Abstract

To determine the distribution of endotracheally administered surfactant at the alveolar level in an animal model of acute respiratory distress syndrome. Prospective, randomized animal study. Research laboratory of a university hospital. Seventy-one male Sprague-Dawley rats, weighing 330-370 g. To measure surfactant distribution in vitro, a glass trough mimicking dichotomic lung anatomy was used to determine the spreading properties of bovine lung surfactant extract supplemented with fluorescent Bodipy-labeled surfactant protein B. To measure surfactant distribution in vivo, rats were anesthetized, and lipopolysaccharide was aerosolized (12 mg/kg body weight) to induce lung injury resembling acute respiratory distress syndrome; in control rats, buffered saline was aerosolized.

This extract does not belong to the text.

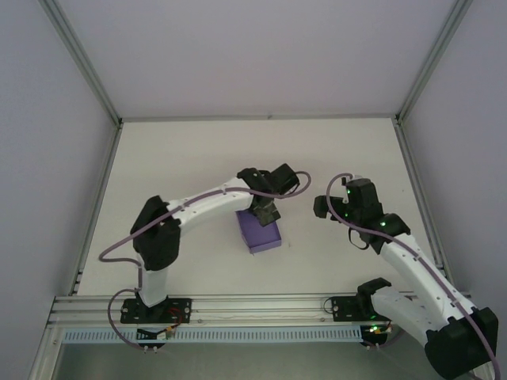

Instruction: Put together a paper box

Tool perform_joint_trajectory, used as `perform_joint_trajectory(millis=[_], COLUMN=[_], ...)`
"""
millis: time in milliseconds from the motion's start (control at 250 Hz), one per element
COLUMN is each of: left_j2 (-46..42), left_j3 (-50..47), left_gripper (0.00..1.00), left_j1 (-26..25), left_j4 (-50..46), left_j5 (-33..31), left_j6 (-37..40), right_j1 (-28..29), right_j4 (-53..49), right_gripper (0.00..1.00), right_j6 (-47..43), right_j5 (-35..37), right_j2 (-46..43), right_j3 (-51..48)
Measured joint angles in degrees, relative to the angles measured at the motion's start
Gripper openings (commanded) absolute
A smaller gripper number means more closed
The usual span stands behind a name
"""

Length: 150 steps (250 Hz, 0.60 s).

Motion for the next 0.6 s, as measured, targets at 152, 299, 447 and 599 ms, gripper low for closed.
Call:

Twenty-four hours later rats were anesthetized, tracheotomized, and mechanically ventilated (peak airway pressure = 20 mbar; positive end-expiratory pressure = 6 mbar; inspiration time = expiration time = 0.6 sec; Fio2 = 50%). Surfactant (bovine lung surfactant extract, supplemented with fluorescent Bodipy-labeled surfactant protein B; 50 mg/kg body weight) was applied as a bolus; in control rats, saline was administered as a bolus. Rats were ventilated for 5, 15, 30, or 60 mins (n = 8 or 9 for each group). Then, lungs were excised and sliced. Lung slices, divided into aerated (open), underinflated (dystelectatic), or collapsed (atelectatic) alveolar areas, were examined by both light and fluorescence microscopy. In vitro experiments revealed that surfactant spread independent of glass trough geometry and lowered the surface tension to equilibrium values (25 mN/m) within a few seconds. In vivo experiments showed that administered surfactant distributed preferentially into underinflated and aerated alveolar areas. Furthermore, surfactant distribution was not affected by length of mechanical ventilation. When conventional mechanical ventilation was used in lipopolysaccharide-induced lung injury, surfactant preferentially distributed into underinflated and aerated alveolar areas. Because surfactant rarely reached collapsed alveolar areas, methods aiding in alveolar recruitment (e.g., open lung concept or body positioning) should precede surfactant administration.